13 January 2014

UMass at LSA

The 88th annual meeting of the Linguistic Society of America was held January 2-5 in Minneapolis, Minnesota.  UMass was well-represented, with the following presentations given by current UMass residents:

Yangsook Park
"Different Monsters for Person and Adverbial Indexicals in Korean"

Brian Smith
"Rhythmic conditioning of ‘-licious' in English"

Yelena Fainleib
"Lexical Distributions and Productive Generalizations of Stress in Modern Hebrew nouns"

Kristine Yu (with Sameer ud Dowla Khan)
"Intonational phonology in infant-directed speech"

Lisa Green (with introduction by Tom Roeper)
"Diversity in Linguistics"

and the following UMass alumni also presenting:

Emily Elfner (McGill)
"Prosodic boundary strength in verb-initial structures: Evidence from English and Irish"

Jill Beckman (University of Iowa)
"Speaking Rate effects on VOT in German Stops: Phonological Implications"

Tohru Noguchi (Ochanomizu University)
"Reflexive Verb Constructions in Japanese"

Kyle Rawlins (Johns Hopkins)
"iPython Lambda Notebook: a system for digital fragments in semantics"

Ana Arregui (with Maria Luisa Rivero and Andres Salanova, all from University of Ottawa)
"Aspect and tense in evidentials"

Janet Randall (with Lucas Graf, both at Northwestern University)
"Linguistics meets 'legalese': syntax, semantics and jury instruction reform"

Partee wins trivia prize at LSA meeting

Barbara Partee writes:

The LSA meeting in Minneapolis featured some events commemorating the 90th anniversary of the LSA, including two days of short talks contrasting the state of things in 1924 and 2014 in the different subfields, and of the LSA itself, and women in linguistics, and other related topics, all interesting. And there was a video compiled by Dennis Preston from materials sent in response to a year-long appeal (including a number of photos from the 1974 Linguistic Institute at UMass Amherst), which ended with a quiz: photos (many of them cryptic in one way or another) and clues about 10 linguists, and we were all invited to submit entries. There was also a “tie-breaker” photo with two guys in T-shirts, one with an undecipherable autograph, one with something written in some non-English language. It turned out that I won, to my great surprise. I guess I’m now a certified “old guy”, because I think you had to be. I was one of two to get 7 right, and I got the first three words on the t-shirt (I didn’t know the language, but it was something Scandinavian, and I deciphered “I have not ….” (turned out to be Icelandic, and to say ‘I have no idea what this T-shirt says’.) My prize: free registration for next year’s LSA, in San Francisco – so maybe I’ll go! 

From the WHISC editor:

You can see the LSA’s 90th anniversary video presentation here. There is a section that includes the artistic accomplishments of several notable linguists — be sure to check out Emmon Bach’s poem and Barbara’s photography, as well as the contest that Barbara describes above.
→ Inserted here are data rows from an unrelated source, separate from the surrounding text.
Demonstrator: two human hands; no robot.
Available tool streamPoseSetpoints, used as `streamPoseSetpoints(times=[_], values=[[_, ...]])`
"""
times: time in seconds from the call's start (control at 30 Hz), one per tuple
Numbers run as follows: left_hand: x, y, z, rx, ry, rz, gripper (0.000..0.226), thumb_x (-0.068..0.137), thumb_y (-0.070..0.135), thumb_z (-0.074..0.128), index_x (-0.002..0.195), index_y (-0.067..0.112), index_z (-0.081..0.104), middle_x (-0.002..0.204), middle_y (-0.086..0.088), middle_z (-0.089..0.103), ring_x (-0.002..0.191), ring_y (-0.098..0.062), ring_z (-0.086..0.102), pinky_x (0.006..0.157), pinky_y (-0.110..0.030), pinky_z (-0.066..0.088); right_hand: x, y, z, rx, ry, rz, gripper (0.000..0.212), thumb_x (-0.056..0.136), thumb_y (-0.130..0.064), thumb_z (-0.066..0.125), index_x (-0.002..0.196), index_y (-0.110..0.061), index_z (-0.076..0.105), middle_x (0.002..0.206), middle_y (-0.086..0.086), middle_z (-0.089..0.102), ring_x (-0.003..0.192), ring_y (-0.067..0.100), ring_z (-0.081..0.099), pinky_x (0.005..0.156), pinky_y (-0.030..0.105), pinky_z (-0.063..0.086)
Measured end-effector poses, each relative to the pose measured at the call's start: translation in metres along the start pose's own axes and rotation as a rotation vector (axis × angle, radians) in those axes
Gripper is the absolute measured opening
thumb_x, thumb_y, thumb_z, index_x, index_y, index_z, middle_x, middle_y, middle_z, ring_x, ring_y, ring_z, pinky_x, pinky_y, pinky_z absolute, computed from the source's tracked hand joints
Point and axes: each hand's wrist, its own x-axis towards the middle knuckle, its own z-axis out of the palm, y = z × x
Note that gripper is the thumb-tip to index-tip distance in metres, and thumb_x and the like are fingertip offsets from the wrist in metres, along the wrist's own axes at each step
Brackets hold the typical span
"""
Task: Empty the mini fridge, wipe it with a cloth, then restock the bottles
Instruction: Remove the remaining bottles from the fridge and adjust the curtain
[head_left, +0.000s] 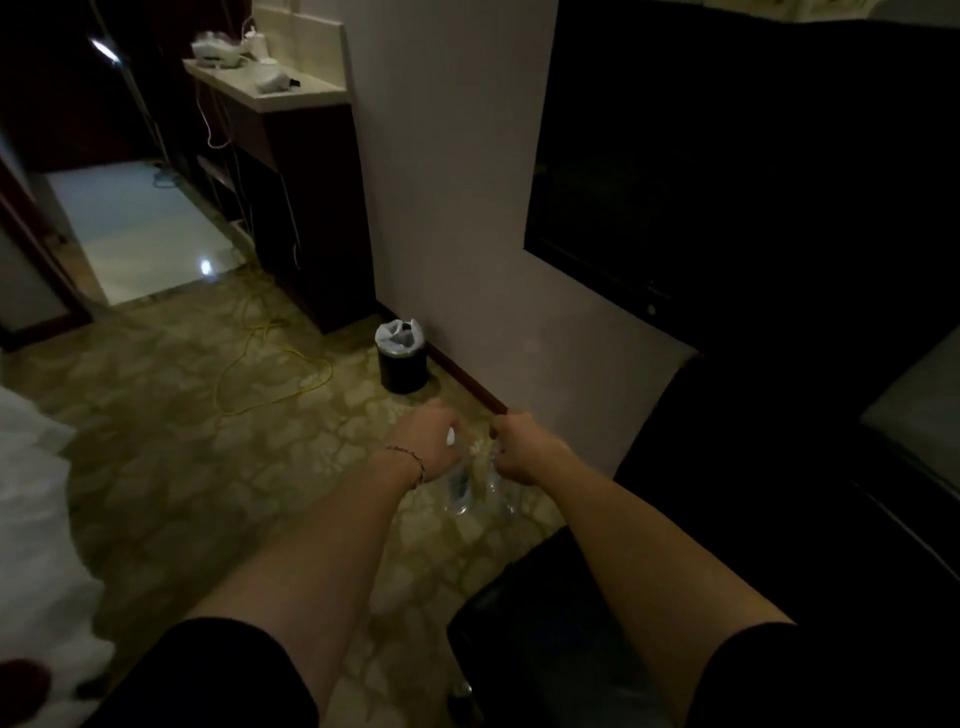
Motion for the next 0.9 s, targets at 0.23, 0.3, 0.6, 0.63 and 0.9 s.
streamPoseSetpoints(times=[0.23, 0.3, 0.6, 0.63, 0.9], values=[[0.132, -0.133, -0.048, 0.012, -0.028, -0.051, 0.033, 0.084, 0.025, 0.067, 0.115, 0.015, 0.062, 0.114, -0.005, 0.051, 0.099, -0.025, 0.055, 0.080, -0.034, 0.048, 0.178, -0.064, -0.019, 0.022, -0.003, 0.003, 0.021, 0.088, -0.015, 0.058, 0.108, -0.011, 0.062, 0.115, 0.012, 0.055, 0.095, 0.032, 0.062, 0.085, 0.044, 0.057], [0.178, -0.168, -0.058, 0.008, -0.040, -0.051, 0.032, 0.084, 0.025, 0.066, 0.114, 0.016, 0.062, 0.113, -0.005, 0.052, 0.098, -0.024, 0.055, 0.079, -0.034, 0.048, 0.235, -0.076, -0.023, 0.030, -0.025, 0.008, 0.023, 0.088, -0.014, 0.059, 0.111, -0.012, 0.061, 0.113, 0.011, 0.055, 0.094, 0.031, 0.062, 0.085, 0.044, 0.057], [0.390, -0.304, -0.113, -0.007, 0.004, -0.051, 0.020, 0.085, 0.019, 0.063, 0.104, 0.014, 0.064, 0.123, -0.009, 0.054, 0.104, -0.025, 0.055, 0.076, -0.025, 0.038, 0.495, -0.114, -0.061, 0.010, 0.010, -0.011, 0.034, 0.093, -0.016, 0.054, 0.126, -0.014, 0.057, 0.130, 0.009, 0.045, 0.110, 0.030, 0.054, 0.094, 0.039, 0.049], [0.411, -0.315, -0.118, -0.010, 0.003, -0.054, 0.022, 0.086, 0.019, 0.064, 0.107, 0.014, 0.064, 0.127, -0.011, 0.052, 0.110, -0.027, 0.054, 0.079, -0.026, 0.040, 0.519, -0.116, -0.065, 0.012, 0.018, 0.001, 0.035, 0.093, -0.017, 0.053, 0.127, -0.015, 0.057, 0.129, 0.009, 0.045, 0.110, 0.030, 0.054, 0.094, 0.039, 0.049], [0.594, -0.427, -0.125, 0.017, -0.101, -0.022, 0.024, 0.085, 0.021, 0.064, 0.108, 0.023, 0.060, 0.116, 0.000, 0.048, 0.099, -0.022, 0.057, 0.079, -0.032, 0.050, 0.721, -0.125, -0.073, 0.075, 0.041, 0.093, 0.018, 0.093, -0.017, 0.054, 0.110, -0.014, 0.061, 0.109, 0.006, 0.046, 0.094, 0.028, 0.055, 0.079, 0.034, 0.048]])
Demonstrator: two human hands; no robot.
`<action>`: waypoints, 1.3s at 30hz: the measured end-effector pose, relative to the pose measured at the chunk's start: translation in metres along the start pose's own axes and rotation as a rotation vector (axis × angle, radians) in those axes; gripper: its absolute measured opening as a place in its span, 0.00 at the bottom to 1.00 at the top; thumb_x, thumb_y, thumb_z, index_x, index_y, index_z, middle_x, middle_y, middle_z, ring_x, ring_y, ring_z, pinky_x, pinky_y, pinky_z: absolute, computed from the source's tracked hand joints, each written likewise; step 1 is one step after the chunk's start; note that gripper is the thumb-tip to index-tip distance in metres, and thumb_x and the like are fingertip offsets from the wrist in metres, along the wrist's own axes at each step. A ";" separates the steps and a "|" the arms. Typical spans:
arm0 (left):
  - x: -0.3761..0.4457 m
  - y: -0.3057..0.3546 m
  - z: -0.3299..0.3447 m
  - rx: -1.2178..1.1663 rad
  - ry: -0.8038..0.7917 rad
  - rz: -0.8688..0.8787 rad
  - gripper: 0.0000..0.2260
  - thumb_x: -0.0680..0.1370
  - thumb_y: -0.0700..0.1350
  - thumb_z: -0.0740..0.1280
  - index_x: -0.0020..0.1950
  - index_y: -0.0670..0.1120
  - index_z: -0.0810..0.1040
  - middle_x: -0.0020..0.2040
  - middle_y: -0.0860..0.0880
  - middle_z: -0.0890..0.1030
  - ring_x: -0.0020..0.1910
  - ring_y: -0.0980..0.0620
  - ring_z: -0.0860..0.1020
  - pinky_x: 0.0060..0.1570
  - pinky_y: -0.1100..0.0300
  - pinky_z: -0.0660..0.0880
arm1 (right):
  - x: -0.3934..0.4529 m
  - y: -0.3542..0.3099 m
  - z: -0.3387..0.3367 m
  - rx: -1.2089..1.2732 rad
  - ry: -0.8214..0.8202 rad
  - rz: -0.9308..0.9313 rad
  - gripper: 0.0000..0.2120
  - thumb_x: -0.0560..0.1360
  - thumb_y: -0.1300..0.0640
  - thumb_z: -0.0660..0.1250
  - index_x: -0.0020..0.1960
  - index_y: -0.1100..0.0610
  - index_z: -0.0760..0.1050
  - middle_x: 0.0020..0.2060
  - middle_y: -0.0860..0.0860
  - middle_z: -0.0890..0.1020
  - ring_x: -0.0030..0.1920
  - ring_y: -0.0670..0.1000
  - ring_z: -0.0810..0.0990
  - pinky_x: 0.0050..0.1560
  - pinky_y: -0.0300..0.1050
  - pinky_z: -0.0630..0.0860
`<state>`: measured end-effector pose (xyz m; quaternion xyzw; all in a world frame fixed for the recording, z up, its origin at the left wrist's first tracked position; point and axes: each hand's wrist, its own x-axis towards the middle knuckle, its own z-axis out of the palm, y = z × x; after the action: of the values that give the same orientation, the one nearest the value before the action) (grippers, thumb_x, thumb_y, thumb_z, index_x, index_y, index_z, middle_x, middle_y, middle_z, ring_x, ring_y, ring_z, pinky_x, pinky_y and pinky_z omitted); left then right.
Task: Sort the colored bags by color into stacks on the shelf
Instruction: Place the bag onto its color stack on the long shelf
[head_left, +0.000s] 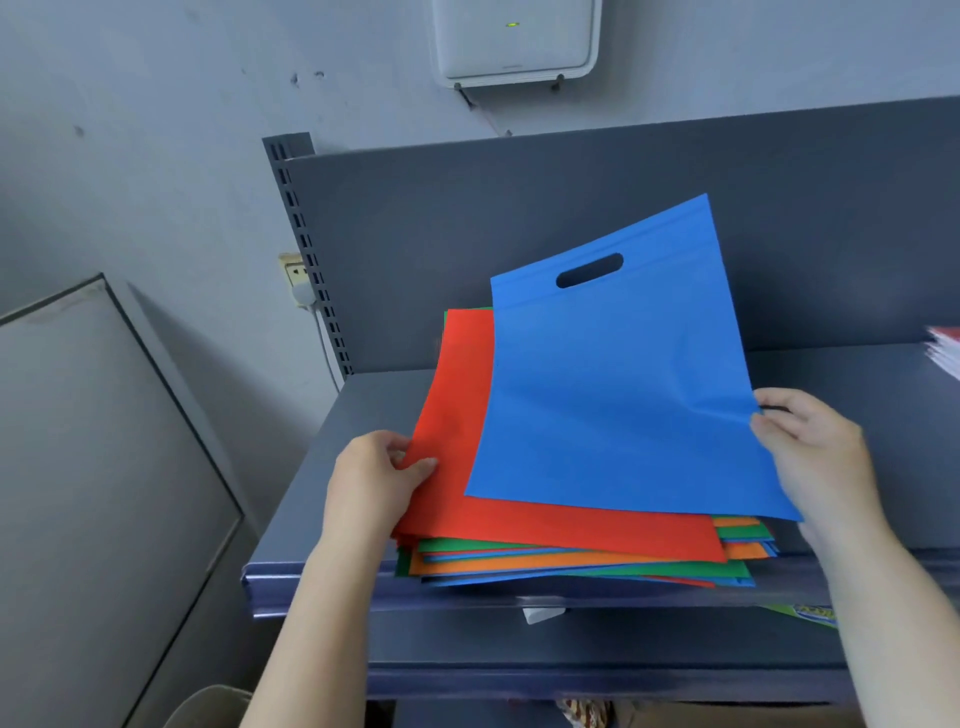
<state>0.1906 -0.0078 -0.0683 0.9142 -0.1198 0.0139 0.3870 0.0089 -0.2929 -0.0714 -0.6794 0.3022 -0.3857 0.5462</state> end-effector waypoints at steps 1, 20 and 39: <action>0.000 0.001 -0.002 -0.005 0.018 0.021 0.06 0.71 0.45 0.74 0.45 0.48 0.78 0.36 0.52 0.75 0.39 0.48 0.76 0.33 0.60 0.66 | 0.000 -0.001 0.000 0.023 -0.013 0.007 0.18 0.78 0.65 0.62 0.40 0.43 0.79 0.38 0.40 0.84 0.35 0.39 0.81 0.33 0.35 0.76; -0.205 -0.028 -0.066 -0.745 0.878 -0.111 0.07 0.74 0.40 0.71 0.43 0.53 0.83 0.34 0.59 0.83 0.31 0.66 0.76 0.35 0.73 0.74 | -0.085 -0.039 -0.023 0.385 -0.522 0.124 0.13 0.78 0.65 0.62 0.46 0.49 0.80 0.39 0.46 0.86 0.37 0.45 0.85 0.28 0.36 0.77; -0.556 -0.073 -0.191 -0.623 1.617 -0.222 0.04 0.74 0.39 0.70 0.43 0.47 0.82 0.35 0.51 0.84 0.30 0.58 0.78 0.32 0.66 0.77 | -0.357 -0.086 0.046 0.574 -1.325 0.354 0.14 0.78 0.69 0.58 0.46 0.53 0.76 0.33 0.47 0.85 0.31 0.44 0.83 0.31 0.35 0.79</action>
<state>-0.3198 0.2924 -0.0518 0.4829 0.2828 0.5872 0.5848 -0.1381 0.0461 -0.0618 -0.5414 -0.0984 0.1349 0.8240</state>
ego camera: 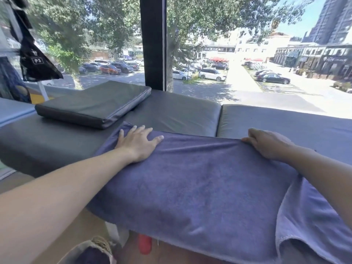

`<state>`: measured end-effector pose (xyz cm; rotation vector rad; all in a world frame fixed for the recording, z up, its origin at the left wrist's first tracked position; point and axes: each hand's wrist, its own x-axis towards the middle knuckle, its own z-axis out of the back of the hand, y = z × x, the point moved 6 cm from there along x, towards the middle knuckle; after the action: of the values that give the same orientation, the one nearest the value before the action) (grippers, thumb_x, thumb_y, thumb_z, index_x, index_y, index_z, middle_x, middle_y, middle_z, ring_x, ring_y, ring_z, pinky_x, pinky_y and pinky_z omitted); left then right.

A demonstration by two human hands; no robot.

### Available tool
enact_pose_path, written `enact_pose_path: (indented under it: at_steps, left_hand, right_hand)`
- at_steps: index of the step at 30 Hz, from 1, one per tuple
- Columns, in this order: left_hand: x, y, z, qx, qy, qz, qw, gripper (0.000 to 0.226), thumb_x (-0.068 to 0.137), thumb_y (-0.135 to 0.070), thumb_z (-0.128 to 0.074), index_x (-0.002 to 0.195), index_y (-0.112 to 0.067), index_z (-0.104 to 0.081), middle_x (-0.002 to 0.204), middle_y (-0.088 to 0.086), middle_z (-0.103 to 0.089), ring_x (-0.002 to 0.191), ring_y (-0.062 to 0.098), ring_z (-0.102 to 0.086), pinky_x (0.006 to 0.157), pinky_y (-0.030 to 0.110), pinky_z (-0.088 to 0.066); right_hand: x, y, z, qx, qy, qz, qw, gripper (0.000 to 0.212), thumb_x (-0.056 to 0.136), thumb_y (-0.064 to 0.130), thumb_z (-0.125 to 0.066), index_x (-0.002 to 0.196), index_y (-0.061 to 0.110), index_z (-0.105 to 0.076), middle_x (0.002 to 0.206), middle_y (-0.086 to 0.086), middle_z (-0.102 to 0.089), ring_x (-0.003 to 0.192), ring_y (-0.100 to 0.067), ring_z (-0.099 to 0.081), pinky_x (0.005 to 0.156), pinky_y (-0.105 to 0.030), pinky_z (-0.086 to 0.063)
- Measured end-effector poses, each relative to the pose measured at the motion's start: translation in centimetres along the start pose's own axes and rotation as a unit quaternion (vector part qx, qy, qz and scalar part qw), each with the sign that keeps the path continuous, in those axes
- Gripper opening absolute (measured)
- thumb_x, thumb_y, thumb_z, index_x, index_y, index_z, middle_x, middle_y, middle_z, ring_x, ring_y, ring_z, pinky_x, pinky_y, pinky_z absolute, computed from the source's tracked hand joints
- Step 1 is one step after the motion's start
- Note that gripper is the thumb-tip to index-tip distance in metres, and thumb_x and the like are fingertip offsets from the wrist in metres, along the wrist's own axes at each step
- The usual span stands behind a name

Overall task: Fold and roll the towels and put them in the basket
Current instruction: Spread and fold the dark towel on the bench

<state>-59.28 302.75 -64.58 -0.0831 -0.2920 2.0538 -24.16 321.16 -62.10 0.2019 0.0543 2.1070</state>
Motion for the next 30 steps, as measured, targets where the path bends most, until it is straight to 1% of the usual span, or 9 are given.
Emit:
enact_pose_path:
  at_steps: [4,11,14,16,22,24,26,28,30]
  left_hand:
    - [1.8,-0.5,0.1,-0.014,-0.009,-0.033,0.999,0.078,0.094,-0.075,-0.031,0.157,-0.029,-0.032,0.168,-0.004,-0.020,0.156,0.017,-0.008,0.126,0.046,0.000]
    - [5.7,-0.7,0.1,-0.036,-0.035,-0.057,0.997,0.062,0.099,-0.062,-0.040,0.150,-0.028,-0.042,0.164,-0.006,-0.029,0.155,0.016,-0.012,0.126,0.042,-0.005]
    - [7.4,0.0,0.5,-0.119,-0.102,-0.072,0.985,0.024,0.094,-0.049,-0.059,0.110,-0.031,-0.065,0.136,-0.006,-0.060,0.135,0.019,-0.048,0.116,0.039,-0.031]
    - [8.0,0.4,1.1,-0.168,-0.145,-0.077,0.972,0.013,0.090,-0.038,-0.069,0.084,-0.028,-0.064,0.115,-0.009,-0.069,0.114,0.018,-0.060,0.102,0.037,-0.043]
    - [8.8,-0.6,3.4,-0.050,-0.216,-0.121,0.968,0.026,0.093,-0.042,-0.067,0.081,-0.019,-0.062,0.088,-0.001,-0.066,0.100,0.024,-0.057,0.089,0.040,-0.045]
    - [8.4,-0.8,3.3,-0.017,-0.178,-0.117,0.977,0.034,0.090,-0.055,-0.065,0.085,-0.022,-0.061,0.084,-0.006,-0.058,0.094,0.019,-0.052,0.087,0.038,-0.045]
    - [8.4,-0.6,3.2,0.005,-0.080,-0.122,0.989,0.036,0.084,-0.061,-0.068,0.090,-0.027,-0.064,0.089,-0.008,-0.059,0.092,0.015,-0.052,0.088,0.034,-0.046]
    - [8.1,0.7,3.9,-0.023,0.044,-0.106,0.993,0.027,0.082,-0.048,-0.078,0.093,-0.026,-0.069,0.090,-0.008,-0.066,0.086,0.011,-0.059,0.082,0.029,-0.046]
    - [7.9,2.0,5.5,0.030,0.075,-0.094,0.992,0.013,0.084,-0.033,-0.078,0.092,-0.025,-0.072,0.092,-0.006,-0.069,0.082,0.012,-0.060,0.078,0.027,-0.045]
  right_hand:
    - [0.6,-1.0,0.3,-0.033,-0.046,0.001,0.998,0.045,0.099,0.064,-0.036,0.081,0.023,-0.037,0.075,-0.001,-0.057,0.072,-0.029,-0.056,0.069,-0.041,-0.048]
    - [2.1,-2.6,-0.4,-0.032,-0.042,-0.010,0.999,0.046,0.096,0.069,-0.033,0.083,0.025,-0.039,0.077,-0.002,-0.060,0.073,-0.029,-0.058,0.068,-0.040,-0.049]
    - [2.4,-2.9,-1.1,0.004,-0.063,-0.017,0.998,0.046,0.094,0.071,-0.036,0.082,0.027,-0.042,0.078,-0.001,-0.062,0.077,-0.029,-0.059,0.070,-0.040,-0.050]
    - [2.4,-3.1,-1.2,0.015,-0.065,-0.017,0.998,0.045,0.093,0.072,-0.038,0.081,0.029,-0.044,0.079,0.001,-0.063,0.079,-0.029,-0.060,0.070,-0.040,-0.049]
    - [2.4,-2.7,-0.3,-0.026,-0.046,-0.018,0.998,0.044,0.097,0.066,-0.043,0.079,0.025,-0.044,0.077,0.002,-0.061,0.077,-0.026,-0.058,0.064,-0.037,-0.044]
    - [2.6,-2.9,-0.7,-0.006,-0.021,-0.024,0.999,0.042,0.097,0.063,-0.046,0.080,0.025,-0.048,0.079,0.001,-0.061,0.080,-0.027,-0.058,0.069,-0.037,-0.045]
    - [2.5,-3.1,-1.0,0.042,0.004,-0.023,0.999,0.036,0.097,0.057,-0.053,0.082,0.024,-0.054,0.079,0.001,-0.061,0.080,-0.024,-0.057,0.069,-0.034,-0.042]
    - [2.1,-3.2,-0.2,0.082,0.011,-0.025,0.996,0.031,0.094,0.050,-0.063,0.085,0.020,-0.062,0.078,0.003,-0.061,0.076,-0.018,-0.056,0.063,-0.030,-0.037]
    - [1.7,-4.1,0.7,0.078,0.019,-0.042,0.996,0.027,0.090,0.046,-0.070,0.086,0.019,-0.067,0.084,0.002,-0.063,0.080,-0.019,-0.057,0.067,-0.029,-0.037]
Workshop on Gradability and Quantity

MIT and McGill University will sponsor a Workshop on Gradability and Quantity in Language and Brain. The workshop is hosted by MIT on January 31 and February 1.  UMass alumni Irene Heim, Roger Schwarzschild and Bernhard Schwarz will be giving presentations, as will UMass syntax guru, Roumyana Pancheva. For a full schedule, go here.

Call for Applications: Summer School on Mathematical Philosophy for Women

Sponsored by the Munich Center for Mathematical Philosophy

The summer school is open to women with a keen interest in mathematical philosophy. Applicants should be female students of philosophy, or philosophically minded logicians, mathematicians, or scientists at an advanced undergraduate level, in a master program, or at an early PhD level. To apply for participation, please send a cover letter (including a statement of motivation) and your CV (ideally everything in one pdf file) to mathsummer2014@lrz.uni-muenchen.de. A separate letter of recommendation should be sent to the same address. Please indicate in your cover letter if you wish to present your own project. The deadline for applications is February 15, 2014. Decisions will be made by March 1, 2014. The participation fee is 200€. The language of all events will be English.